AI Coding Agents Write Faster Than You Can Read. So Why Are You Still the Bottleneck?

A pull request landed in my queue last Tuesday at 9:14 a.m. The agent had written it in about ninety seconds: a refactor of a payment-retry path, four files touched, 230 lines changed, a commit message so clean and confident it read like it had been written by someone who'd never been wrong in their life. I approved it at 10:47.

That gap — ninety seconds to write, ninety-three minutes to trust — is the whole story. If you ship code with AI coding agents and you feel slower than the demos promised, you are not imagining it. The generation got cheap. The reading did not. And reading is now your job in a way it never quite was before.

So here is the question I want to actually answer, because I have asked it of myself on bad afternoons: how do I stop being the human rate-limiter on my own team's output, without becoming the person who rubber-stamps a bug into production?

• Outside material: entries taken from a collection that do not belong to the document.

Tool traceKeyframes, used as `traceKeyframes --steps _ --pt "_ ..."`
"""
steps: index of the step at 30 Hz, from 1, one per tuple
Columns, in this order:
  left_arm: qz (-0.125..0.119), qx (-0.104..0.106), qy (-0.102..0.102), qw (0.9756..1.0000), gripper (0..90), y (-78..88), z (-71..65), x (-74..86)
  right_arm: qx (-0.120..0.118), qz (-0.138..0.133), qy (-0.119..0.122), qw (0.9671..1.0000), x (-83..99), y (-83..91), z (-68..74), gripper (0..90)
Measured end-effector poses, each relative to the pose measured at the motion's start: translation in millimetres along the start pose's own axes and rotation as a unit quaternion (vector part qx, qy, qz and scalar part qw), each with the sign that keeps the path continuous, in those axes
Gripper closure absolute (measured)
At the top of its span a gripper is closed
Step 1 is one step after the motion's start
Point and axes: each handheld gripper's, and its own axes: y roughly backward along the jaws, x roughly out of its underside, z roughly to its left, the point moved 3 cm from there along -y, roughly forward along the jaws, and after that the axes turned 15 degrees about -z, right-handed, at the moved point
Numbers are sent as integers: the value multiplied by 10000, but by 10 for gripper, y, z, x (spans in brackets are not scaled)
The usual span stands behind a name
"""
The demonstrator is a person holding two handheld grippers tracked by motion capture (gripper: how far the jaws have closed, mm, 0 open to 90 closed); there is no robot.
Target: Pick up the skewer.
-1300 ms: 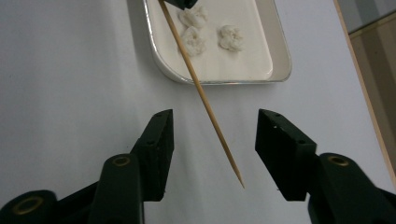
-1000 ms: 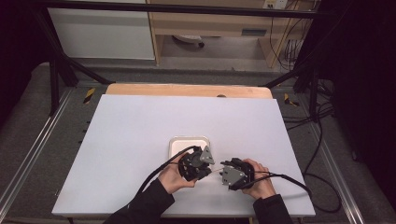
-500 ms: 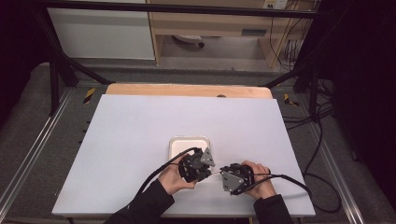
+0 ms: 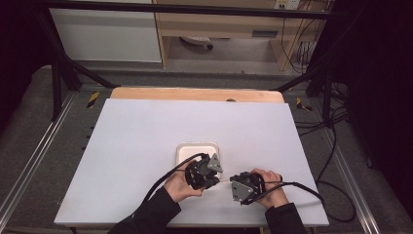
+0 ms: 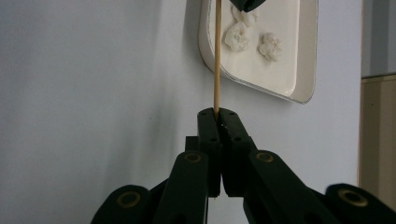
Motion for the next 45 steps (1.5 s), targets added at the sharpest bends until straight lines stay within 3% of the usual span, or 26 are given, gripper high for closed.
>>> traceKeyframes --steps 2,4,5,7,12,17,24,36,45 --pt "-8 -17 7 10000 876 7 8 -1 -8 17 9 10000 -7 6 -3 893" --pt "15 -25 11 10000 789 28 25 -3 -43 85 27 10000 -10 13 -9 893" --pt "59 -15 40 10000 789 36 31 0 -43 85 27 10000 -10 13 -9 893" --pt "187 -71 28 9998 694 56 52 11 -34 150 66 9999 -6 18 -25 893" --pt "537 -75 78 9985 647 79 97 51 -38 254 128 9996 -12 18 -46 893" --pt "738 44 110 9972 676 43 97 74 -75 329 214 9992 -45 7 -65 893" --pt "964 16 73 9953 782 -23 89 86 -134 460 363 9982 -68 -8 -73 893" --pt "1034 -14 -97 9946 874 -111 33 82 -202 564 561 9966 -99 -22 -76 893" --pt "1014 -121 -249 9945 886 -86 20 82 -130 441 450 9979 -105 -13 -91 882"
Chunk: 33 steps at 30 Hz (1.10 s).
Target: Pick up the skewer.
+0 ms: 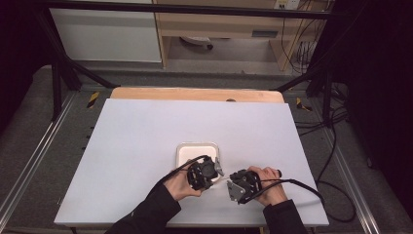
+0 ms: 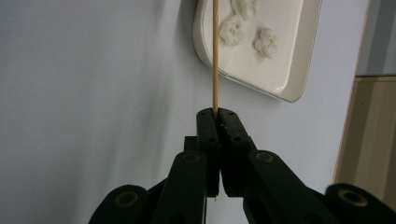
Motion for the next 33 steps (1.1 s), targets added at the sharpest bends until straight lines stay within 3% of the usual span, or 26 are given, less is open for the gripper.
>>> traceKeyframes --steps 5,8,12,16,17,18,22,26,29,32,33 --pt "-72 -72 72 9999 886 59 24 50 161 -118 -414 9989 23 29 -42 772" --pt "-87 -199 78 9997 886 119 65 115 369 -179 -904 9951 74 68 -71 662" --pt "-104 -259 64 9996 885 198 100 219 648 -371 -1673 9831 150 127 -85 538" --pt "-214 -311 157 9992 885 279 123 326 849 -427 -2500 9636 253 165 -93 440" --pt "-236 -342 180 9990 885 298 129 351 951 -455 -2925 9504 307 172 -87 385" --pt "-277 -371 197 9987 885 316 136 376 951 -455 -2925 9504 307 172 -87 385" --pt "-465 -463 310 9974 885 387 153 483 1110 -562 -3573 9257 403 170 -60 313" --pt "-738 -566 483 9945 885 456 167 595 1173 -558 -4089 9033 473 168 -31 261" --pt "-932 -640 622 9916 885 509 177 680 1209 -590 -4367 8895 502 174 -13 220" --pt "-1133 -679 773 9882 885 558 188 761 1200 -638 -4671 8737 512 174 0 157" --pt "-1179 -699 813 9872 885 574 191 788 1174 -652 -4745 8699 514 168 6 141"
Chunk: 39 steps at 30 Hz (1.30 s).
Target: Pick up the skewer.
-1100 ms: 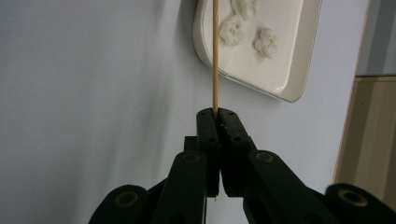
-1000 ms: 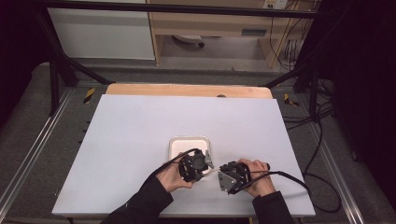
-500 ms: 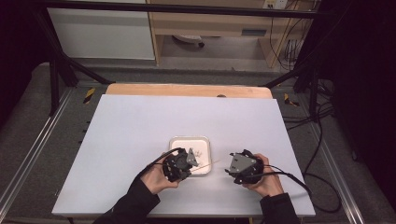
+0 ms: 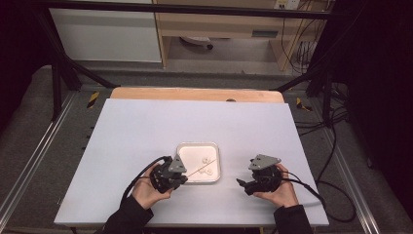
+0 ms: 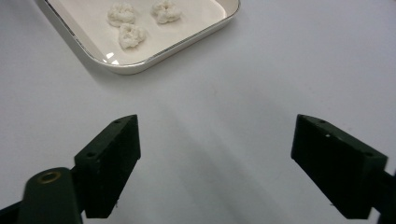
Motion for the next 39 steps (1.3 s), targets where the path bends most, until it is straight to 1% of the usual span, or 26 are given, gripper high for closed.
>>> traceKeyframes --steps 1,5,9,12,15,17,21,23,26,31,33,35,39 --pt "-70 -29 38 10000 885 18 9 23 -22 36 -70 10000 6 -3 5 126" --pt "-244 -125 179 9995 885 90 34 104 -2 149 -179 9997 20 -26 24 71" --pt "-453 -219 329 9982 885 151 57 181 38 197 -405 9990 14 -40 31 40" --pt "-577 -267 395 9972 885 187 64 222 81 146 -495 9986 2 -48 37 31" --pt "-663 -256 446 9965 885 211 64 253 69 67 -670 9977 -22 -62 42 27" --pt "-747 -291 525 9954 885 224 66 278 46 -6 -750 9972 -46 -79 44 22" --pt "-798 -323 632 9943 885 249 90 339 41 -83 -829 9965 -118 -122 62 17" --pt "-809 -347 646 9940 885 257 96 362 37 -136 -858 9962 -159 -150 78 16" --pt "-871 -350 663 9934 885 276 101 369 -4 -246 -978 9949 -221 -201 95 16" --pt "-970 -374 722 9920 885 295 109 378 -10 -381 -1020 9941 -332 -298 118 16" --pt "-985 -364 761 9916 885 293 110 383 -7 -425 -1016 9939 -371 -333 121 16" --pt "-984 -376 778 9914 885 293 112 388 -9 -480 -1070 9931 -402 -370 128 17" --pt "-1039 -395 809 9905 885 303 118 396 4 -503 -1110 9926 -443 -447 131 16"
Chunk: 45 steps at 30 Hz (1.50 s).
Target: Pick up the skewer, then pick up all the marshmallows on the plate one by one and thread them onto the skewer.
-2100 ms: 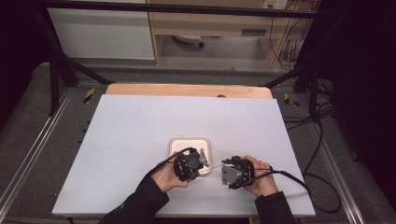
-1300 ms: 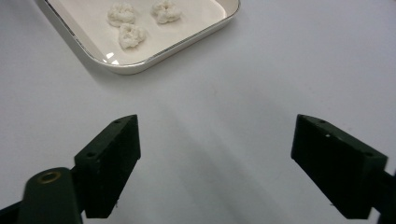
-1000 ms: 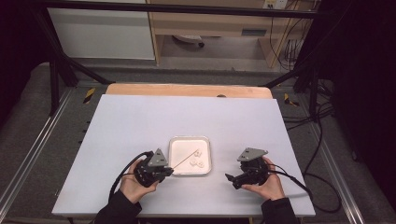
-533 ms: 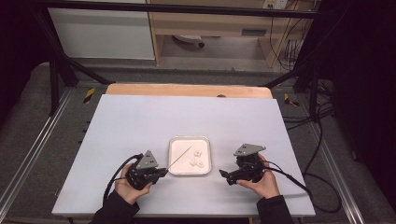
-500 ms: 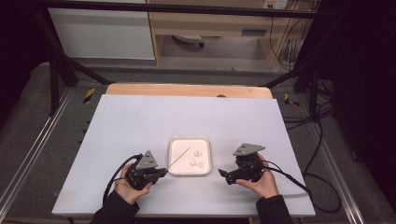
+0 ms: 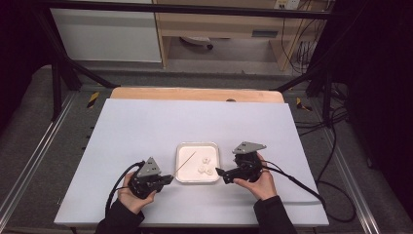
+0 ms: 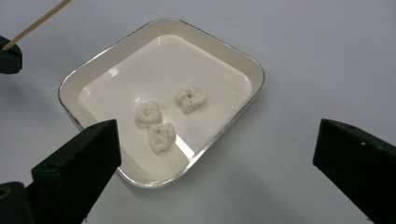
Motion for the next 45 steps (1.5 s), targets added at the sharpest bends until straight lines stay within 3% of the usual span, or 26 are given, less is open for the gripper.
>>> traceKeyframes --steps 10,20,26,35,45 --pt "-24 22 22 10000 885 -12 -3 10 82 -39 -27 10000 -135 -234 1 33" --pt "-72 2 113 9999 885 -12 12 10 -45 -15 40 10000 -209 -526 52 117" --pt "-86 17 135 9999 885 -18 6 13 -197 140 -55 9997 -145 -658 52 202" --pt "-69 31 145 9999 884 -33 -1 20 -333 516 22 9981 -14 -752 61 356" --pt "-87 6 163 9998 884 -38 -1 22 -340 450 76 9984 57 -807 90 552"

The short version of the answer: you stop trusting the agent and start trusting a verification system you've measured. The long version is the rest of this piece, including the parts where the honest answer is "it depends," and I'll tell you which parts those are.

One disclosure up front, because you'd find it anyway: City of Punk builds a creative tool that competes in the AI tooling space. This article is about developer workflow, not our product, and I'd write every sentence of it the same way if we sold nothing. The day a review publication starts pulling punches to protect a sibling product is the day it becomes a brochure. Hold me to that.

Why agent code reads slower than human code

Start with the thing nobody says out loud: reviewing code an agent wrote is genuinely harder than reviewing code a colleague wrote, line for line. Not because the agent is dumber. Because of what's missing around the code.

When your teammate Dana sends you a PR, you are not reading 200 lines cold. You are reading 200 lines plus everything you know about Dana. You know she's careful with null states and sloppy with logging. You know she pinged you Monday saying she wasn't sure about the retry semantics, so you read the retry logic twice. You know the shape of her mistakes. Human review has always been a trust model built on top of a person, and the code is only part of the evidence.

The agent erases all of that and replaces it with nothing. There is no track record. There is no "I wasn't sure about this part." There is no body language in the diff. Every PR arrives as a stranger who is also an extremely fluent liar.

That fluency is the second problem. Agent code fails differently than human code. A junior dev writes code that's obviously wrong — it doesn't compile, the variable is named thign, the logic is tangled in a way that signals confusion. You can see the uncertainty. Agent code fails by being plausible-wrong: syntactically immaculate, idiomatic, well-named, and quietly incorrect in a way that looks exactly like correct. The off-by-one is in clean code. The race condition has a tidy comment above it explaining the wrong mental model with total conviction. You can't skim for smell anymore, because there is no smell. There's just polish over a hole.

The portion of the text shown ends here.